HistogramZoo is a generalized framework for histogram segmentation and statistical characterization written in R. Histograms are represented as S3 Histogram or GenomicHistogram objects. For the characterization of genomic data on a linear coordinate system, such as the human reference genome, HistogramZoo provides several convenient data loaders to compute coverage of BED files and load bigWig files, and support both genomic and transcriptomic coordinate systems.

The characteristic function provided by HistogramZoo is segment_and_fit which is a wrapper for a sequence of operations which aim to segment complicated histograms and identify regions of enriched density and fit known statistical distributions to these regions. Using the Fine-to-Coarse segmentation algorithm described in Delon et al., 2006, segmentation occurs iteratively on a set of local optima. The user is provided with the option of filtering low entropy regions, fitting truncated distributions, fine-tuning the endpoints of uniformly-distributed regions and using several goodness-of-fit metrics to improve reported results.

Finally, HistogramZoo provides several convenient functions to summarize fits and visualize data.

overview plot

Installation

Using devtools in R:

library(devtools);
install_github('https://github.com/uclahs-cds/public-R-HistogramZoo'); 

From source: shell script git clone https://github.com/uclahs-cds/public-R-HistogramZoo.git R CMD INSTALL public-R-HistogramZoo

From CRAN (coming soon!)

Quick start

A basic example of applying HistogramZoo to a histogram of Gaussian data is provided below:


library(HistogramZoo);

set.seed(271828);

# Generating Data
gaussian_data <- rnorm(10000, mean = 50, sd = 15);
histogram_data <- observations_to_histogram(gaussian_data, histogram_bin_width=5);

# Segmentation and fitting distributions
results <- segment_and_fit(histogram_data, eps = 1);

# Summarizing results
results_table <- summarize_results(results);

# Plotting
create_coverageplot(results);

Results table

region_id segment_id start end interval_count interval_sizes interval_starts histogram_start histogram_end value metric dist dist_param1 dist_param2 dist_param1_name dist_param2_name
-21-102 1 19 79 1 61, 1, 9 20 0.9554924687 consensus norm 33.03241096 14.88105209 mean sd

Coverage plot coverage plot

Getting help

Looking for guidance or support with HistogramZoo?
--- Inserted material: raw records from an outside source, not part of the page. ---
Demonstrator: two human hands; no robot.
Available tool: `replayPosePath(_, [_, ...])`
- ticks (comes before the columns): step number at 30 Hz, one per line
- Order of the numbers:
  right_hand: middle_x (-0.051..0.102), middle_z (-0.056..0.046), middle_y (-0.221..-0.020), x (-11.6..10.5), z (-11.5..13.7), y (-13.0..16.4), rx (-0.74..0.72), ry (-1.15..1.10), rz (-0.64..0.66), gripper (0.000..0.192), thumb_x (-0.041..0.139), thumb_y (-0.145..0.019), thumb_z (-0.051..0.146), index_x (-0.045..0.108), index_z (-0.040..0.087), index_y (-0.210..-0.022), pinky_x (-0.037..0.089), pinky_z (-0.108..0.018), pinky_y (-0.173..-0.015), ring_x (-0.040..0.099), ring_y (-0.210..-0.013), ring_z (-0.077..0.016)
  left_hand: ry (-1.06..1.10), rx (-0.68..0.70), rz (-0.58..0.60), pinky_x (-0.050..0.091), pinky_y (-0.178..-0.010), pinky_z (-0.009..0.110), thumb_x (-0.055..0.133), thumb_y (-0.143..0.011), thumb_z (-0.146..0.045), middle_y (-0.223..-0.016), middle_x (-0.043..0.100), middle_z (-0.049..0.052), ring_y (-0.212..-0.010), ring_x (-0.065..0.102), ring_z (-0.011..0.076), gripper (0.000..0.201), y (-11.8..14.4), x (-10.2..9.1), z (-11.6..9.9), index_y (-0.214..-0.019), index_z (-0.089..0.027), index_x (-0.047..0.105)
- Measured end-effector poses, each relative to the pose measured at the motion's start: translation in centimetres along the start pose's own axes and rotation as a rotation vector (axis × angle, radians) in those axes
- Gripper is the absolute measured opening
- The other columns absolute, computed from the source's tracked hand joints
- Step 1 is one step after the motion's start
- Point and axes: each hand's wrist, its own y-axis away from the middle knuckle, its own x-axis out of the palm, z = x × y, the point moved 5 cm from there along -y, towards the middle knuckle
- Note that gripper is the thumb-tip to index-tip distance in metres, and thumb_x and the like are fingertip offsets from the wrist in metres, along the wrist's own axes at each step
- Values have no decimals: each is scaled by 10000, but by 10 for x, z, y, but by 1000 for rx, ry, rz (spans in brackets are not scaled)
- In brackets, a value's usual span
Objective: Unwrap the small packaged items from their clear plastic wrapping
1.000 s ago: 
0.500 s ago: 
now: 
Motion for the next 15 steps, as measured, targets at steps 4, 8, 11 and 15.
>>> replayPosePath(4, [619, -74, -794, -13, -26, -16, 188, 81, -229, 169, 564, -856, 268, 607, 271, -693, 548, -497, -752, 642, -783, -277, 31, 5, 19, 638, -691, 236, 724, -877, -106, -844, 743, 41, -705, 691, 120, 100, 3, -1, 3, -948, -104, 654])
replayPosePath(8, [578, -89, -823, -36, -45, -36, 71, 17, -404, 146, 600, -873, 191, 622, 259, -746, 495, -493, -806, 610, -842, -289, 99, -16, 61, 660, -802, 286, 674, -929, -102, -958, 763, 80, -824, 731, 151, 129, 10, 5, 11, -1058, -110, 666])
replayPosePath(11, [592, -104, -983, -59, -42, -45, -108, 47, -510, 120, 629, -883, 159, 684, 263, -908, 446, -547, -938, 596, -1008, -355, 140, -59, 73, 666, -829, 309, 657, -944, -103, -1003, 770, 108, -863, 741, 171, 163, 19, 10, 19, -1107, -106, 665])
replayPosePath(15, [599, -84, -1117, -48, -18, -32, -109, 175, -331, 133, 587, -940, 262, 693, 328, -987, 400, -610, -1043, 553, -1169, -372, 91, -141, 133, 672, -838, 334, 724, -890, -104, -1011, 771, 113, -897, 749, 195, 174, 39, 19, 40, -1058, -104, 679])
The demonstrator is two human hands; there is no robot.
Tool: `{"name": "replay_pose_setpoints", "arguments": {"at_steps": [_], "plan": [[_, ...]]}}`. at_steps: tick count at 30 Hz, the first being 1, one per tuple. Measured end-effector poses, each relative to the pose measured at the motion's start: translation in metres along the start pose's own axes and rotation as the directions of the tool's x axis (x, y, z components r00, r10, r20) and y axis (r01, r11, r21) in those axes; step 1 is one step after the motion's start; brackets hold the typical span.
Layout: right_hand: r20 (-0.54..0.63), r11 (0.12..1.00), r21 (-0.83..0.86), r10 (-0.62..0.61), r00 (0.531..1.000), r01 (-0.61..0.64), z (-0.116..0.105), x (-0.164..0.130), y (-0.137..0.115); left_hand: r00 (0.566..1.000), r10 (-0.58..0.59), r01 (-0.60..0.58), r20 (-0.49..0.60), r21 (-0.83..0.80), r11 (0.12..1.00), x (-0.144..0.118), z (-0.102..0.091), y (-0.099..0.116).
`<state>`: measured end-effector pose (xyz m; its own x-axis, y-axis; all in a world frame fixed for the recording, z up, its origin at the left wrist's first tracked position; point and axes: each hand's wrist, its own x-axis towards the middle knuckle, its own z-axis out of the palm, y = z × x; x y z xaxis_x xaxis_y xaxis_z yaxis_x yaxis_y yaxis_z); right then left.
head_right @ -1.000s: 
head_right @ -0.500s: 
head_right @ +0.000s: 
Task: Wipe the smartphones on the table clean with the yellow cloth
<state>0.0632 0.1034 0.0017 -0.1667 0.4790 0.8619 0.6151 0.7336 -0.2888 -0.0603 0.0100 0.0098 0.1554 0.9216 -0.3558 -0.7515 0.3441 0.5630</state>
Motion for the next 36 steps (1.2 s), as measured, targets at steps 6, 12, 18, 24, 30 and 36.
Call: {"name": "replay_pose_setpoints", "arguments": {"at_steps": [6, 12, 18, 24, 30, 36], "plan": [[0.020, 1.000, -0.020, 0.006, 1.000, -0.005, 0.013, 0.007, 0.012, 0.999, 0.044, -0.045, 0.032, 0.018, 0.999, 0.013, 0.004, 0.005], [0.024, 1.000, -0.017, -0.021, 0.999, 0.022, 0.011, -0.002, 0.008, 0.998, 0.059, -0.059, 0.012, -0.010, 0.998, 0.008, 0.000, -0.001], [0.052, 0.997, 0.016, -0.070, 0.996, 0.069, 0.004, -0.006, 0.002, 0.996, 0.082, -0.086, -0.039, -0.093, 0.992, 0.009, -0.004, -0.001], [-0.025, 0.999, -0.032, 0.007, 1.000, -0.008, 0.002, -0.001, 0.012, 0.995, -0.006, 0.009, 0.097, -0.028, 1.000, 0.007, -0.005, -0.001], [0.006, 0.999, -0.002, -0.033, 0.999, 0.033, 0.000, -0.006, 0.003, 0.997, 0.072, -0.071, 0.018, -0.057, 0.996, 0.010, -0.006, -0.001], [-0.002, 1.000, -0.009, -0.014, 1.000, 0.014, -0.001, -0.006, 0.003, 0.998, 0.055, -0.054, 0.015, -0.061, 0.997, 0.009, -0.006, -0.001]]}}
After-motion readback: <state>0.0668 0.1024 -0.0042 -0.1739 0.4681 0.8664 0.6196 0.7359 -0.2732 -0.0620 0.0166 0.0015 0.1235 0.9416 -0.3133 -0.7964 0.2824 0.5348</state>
Look no further.

  • Check out our Discussions page!
  • Submit bugs 🐛, suggest new features 🌸 or see current work 🦾 at our Issues page.

Citation information

You have stumbled upon an unpublished software 🤫 🤫 🤫. We are currently preparing the manuscript for HistogramZoo. Please befriend us to learn more or check back later for updated citation information.

License

Authors: Helen Zhu, Stefan Eng, Paul C. Boutros ()
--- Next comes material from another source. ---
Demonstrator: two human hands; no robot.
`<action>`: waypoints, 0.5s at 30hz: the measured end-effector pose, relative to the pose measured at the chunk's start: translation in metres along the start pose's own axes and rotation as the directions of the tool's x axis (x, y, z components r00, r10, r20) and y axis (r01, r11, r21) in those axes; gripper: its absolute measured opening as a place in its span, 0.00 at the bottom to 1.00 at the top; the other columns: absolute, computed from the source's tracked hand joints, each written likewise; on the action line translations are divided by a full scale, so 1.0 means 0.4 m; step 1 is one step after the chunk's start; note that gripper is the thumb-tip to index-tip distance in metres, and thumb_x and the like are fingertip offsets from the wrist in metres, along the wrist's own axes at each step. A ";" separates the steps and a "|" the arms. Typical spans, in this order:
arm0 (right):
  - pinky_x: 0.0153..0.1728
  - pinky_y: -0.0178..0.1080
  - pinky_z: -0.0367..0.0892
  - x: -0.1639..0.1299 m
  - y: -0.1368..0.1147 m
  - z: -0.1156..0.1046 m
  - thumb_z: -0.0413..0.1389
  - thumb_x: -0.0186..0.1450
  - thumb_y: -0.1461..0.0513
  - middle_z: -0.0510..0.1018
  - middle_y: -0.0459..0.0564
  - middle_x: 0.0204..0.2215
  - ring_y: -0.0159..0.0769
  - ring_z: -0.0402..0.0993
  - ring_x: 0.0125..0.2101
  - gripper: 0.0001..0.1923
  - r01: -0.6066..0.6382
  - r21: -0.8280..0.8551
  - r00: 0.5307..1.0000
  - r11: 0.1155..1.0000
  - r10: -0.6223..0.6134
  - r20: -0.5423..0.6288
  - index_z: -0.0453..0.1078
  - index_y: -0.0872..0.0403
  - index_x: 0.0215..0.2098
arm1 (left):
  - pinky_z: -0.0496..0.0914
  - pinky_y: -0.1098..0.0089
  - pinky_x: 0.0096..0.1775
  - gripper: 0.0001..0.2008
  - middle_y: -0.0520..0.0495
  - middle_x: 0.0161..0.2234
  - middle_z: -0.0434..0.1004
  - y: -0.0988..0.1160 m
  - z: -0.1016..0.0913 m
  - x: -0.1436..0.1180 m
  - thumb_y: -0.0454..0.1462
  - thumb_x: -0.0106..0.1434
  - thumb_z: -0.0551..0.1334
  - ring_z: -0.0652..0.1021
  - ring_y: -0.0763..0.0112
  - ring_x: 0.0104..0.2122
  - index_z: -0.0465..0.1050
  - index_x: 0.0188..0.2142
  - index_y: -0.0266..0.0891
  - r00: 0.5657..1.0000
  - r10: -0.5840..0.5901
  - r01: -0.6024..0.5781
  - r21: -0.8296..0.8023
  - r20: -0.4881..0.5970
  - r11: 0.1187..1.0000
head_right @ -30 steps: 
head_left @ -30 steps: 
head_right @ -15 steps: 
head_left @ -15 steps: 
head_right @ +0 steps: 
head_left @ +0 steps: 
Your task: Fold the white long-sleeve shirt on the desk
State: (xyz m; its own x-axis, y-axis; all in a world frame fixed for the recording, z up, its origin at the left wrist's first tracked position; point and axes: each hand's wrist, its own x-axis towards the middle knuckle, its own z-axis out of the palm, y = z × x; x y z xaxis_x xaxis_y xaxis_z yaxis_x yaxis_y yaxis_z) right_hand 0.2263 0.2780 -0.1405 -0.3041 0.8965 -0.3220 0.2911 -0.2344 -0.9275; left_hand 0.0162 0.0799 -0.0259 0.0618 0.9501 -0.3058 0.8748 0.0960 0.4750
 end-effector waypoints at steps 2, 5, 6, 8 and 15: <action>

HistogramZoo is licensed under the GNU General Public License version 3.0. See the file LICENSE.md for the terms of the GNU GPL license.

HistogramZoo is a generalized framework for histogram segmentation and statistical characterization written in R.
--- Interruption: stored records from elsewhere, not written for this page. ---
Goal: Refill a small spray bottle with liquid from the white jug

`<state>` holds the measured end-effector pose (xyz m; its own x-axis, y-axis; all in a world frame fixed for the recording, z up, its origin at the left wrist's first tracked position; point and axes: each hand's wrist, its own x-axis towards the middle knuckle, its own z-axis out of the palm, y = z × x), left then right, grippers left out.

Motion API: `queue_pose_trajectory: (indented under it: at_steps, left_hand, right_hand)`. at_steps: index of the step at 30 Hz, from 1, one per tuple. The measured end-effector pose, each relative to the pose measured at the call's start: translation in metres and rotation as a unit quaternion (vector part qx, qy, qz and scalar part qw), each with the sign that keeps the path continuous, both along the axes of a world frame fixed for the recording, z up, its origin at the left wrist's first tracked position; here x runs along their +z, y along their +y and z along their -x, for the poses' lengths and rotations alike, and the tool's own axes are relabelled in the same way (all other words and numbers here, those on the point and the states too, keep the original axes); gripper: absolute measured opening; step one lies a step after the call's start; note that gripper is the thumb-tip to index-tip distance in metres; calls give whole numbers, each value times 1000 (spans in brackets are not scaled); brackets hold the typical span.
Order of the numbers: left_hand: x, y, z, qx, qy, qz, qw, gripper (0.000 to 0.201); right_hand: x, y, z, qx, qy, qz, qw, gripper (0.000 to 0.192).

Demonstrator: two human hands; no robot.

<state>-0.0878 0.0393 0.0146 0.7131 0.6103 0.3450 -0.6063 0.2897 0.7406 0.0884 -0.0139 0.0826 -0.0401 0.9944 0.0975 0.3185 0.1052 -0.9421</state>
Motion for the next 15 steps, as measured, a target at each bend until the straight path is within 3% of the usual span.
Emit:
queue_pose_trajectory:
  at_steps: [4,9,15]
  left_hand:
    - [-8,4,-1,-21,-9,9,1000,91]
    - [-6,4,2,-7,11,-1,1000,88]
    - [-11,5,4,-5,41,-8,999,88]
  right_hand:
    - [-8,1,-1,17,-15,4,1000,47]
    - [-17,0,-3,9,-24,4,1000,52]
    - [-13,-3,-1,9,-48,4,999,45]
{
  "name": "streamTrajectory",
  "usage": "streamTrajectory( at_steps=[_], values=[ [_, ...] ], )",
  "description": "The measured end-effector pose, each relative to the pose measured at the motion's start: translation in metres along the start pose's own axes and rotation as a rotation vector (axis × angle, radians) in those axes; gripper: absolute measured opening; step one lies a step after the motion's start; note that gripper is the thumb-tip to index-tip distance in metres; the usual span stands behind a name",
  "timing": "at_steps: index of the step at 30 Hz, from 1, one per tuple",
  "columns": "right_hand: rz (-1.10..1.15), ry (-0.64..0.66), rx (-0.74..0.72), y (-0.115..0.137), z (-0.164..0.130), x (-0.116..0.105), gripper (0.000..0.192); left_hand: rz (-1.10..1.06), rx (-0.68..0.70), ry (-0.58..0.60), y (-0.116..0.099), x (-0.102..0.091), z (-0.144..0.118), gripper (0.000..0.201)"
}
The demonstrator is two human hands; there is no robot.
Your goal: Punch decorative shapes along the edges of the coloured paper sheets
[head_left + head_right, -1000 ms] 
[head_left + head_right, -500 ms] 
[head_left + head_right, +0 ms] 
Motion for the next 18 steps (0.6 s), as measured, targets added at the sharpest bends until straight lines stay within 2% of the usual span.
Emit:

Copyright (C) University of California Los Angeles (“Boutros Lab”) All rights reserved.

This program is free software; you can redistribute it and/or modify it under the terms of the GNU General Public License as published by the Free Software Foundation; either version 3 of the License, or (at your option) any later version.

This program is distributed in the hope that it will be useful, but WITHOUT ANY WARRANTY; without even the implied warranty of MERCHANTABILITY or FITNESS FOR A PARTICULAR PURPOSE. See the GNU General Public License for more details.